Brexit's four-way blame game

Bruce Oliver Newsome
March 22, 2019

Theresa May, EU, and Parliament are blaming each other for not honouring the people.

Theresa May is a promiscuous politician. Without her own ideas, she hangs around waiting for offers. She takes what is good for the initiator and calls it good for everybody – such as indefinite transition from the EU, with all obligations, no member rights, and no unilateral right to leave, which she calls her "Withdrawal Agreement" (WA).

Theresa May is irresponsibly promiscuous. When it goes wrong, she claims to be the victim, it wasn't her fault, it's everybody else's fault, she doesn't need to change. Then she seeks a new partner, who feeds her another bad idea, she fails, so back she goes around the cycle of bad partners. Theresa May can't learn from her mistakes.

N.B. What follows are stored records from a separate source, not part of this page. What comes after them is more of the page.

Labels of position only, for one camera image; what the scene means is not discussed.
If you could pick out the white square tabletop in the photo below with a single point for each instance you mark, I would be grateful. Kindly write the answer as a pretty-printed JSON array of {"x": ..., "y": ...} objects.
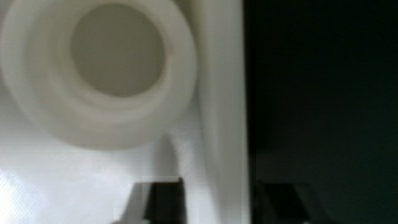
[{"x": 121, "y": 108}]

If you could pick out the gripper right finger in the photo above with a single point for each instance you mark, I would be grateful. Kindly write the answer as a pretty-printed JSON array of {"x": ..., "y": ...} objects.
[{"x": 288, "y": 204}]

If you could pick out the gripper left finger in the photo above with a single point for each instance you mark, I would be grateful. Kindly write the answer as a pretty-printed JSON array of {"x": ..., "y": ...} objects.
[{"x": 157, "y": 203}]

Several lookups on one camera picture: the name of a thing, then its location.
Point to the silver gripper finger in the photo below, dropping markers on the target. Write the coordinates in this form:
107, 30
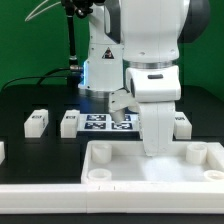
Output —
118, 116

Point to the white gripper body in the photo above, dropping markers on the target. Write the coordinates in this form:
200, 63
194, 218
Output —
152, 93

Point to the white desk top tray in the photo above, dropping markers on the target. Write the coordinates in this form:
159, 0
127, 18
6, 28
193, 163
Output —
127, 161

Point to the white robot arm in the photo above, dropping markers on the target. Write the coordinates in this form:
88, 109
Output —
132, 53

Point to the white front obstacle bar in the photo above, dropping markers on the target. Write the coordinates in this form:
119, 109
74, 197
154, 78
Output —
205, 197

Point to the white left obstacle block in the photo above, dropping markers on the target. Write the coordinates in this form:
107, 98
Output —
2, 152

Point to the marker tag base plate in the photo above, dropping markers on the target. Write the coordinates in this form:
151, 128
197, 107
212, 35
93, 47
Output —
104, 123

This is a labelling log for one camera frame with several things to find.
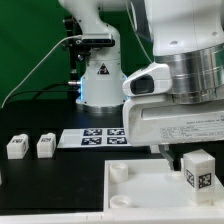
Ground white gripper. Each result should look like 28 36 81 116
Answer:
123 95 224 170

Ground white square tabletop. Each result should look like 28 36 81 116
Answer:
103 159 224 210

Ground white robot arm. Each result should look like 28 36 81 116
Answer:
58 0 224 146

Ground white tag sheet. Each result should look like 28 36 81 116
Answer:
58 128 129 148

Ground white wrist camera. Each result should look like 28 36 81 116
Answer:
122 62 172 97

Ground black cable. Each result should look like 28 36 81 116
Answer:
3 82 78 104

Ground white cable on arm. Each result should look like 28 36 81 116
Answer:
124 0 155 64

On Brexit, May has danced four-ways, in the following order of favour: self, EU, House of Commons, and people.

May puts herself first. Brexit is an opportunity to close out a lifelong political career that got her to the top of British politics by sitting on the fence, following the consensus, and being two-faced. She is desperate to get her WA approved, however bad for Britain, as her only political achievement.

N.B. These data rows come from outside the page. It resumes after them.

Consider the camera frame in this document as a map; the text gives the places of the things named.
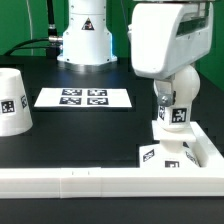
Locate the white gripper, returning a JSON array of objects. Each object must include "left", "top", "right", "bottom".
[{"left": 130, "top": 1, "right": 213, "bottom": 107}]

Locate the white L-shaped fence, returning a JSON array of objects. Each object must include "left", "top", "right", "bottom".
[{"left": 0, "top": 122, "right": 224, "bottom": 199}]

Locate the black cable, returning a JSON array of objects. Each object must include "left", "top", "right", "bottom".
[{"left": 3, "top": 0, "right": 64, "bottom": 56}]

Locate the white lamp base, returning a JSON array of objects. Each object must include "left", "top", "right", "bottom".
[{"left": 139, "top": 120, "right": 199, "bottom": 169}]

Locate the white lamp bulb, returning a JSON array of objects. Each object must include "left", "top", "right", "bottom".
[{"left": 157, "top": 65, "right": 200, "bottom": 131}]

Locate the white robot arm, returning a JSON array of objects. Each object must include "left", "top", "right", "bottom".
[{"left": 58, "top": 0, "right": 213, "bottom": 107}]

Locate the white lamp shade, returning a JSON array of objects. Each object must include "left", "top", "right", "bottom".
[{"left": 0, "top": 68, "right": 33, "bottom": 137}]

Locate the white marker sheet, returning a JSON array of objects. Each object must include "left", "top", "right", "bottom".
[{"left": 34, "top": 88, "right": 132, "bottom": 108}]

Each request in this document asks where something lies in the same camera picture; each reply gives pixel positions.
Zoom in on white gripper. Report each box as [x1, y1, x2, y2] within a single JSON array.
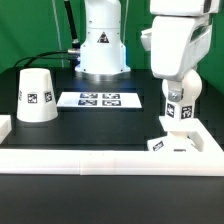
[[141, 16, 212, 102]]

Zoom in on white lamp bulb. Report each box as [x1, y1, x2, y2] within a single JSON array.
[[162, 69, 202, 121]]

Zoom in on white lamp base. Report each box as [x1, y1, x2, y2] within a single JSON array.
[[147, 116, 204, 152]]

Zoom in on white lamp shade cone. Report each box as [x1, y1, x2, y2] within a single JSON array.
[[17, 68, 58, 123]]

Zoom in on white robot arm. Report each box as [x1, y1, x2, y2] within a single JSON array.
[[76, 0, 221, 102]]

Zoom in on white marker tag sheet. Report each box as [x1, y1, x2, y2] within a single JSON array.
[[57, 92, 141, 109]]

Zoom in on white U-shaped fence frame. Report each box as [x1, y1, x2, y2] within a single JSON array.
[[0, 114, 224, 177]]

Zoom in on black cable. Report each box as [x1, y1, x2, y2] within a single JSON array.
[[13, 0, 83, 68]]

The EU (her first lover) always offered what was best for the EU, which eventually in November became the WA, secretly agreed, without Cabinet oversight.

She told Parliament (her second lover) that the WA is the best "deal" the EU could offer. (In fact, her WA is not even a "deal" to leave the EU.) She said the WA can't be changed, it's the only deal possible. But Parliament wasn't persuaded, so she postponed Parliament's vote from November until January, when Parliament rejected it. So she treated Parliament frostily for another two months.

Of course, May doesn't act alone, she has enablers. The Chancellor – Philip Hammond – refused last year to fund preparations for leaving on 29 March under WTO rules. Funding started in the last months, but has been characterized by waste and aimlessness. He now says leaving without a deal would be "physically impossible." Whose fault is that?

Parliament was panicked, but a majority still demanded changes to her WA. So, with two weeks to go before the scheduled departure from the EU, May spent a night with the EU in the hope of change. The EU didn't change. Nevertheless, she pretended that she had negotiated Britain's unilateral right to withdraw from indefinite transition. In fact, the addendum confirms the EU's veto.

Last week her WA was rejected by Parliament a second time. This week she tried to motion it a third time, but on Monday the Speaker of the House (John Bercow) ruled that it could not be re-presented without changes.

May downgraded Parliament from her number 2 lover to her number 3. Of course, the EU remained her number 1. She indicated immediately she would ask the EU to extend the date of nominal separation (but not to change her WA). She wrote on Wednesday; she visited on Thursday, and the EU granted an extension until 22 May if her WA is approved, or only until 12 April if her WA is rejected (the latter date was chosen so that Britain would face the additional cost of lodging its participation in European elections if her WA is rejected).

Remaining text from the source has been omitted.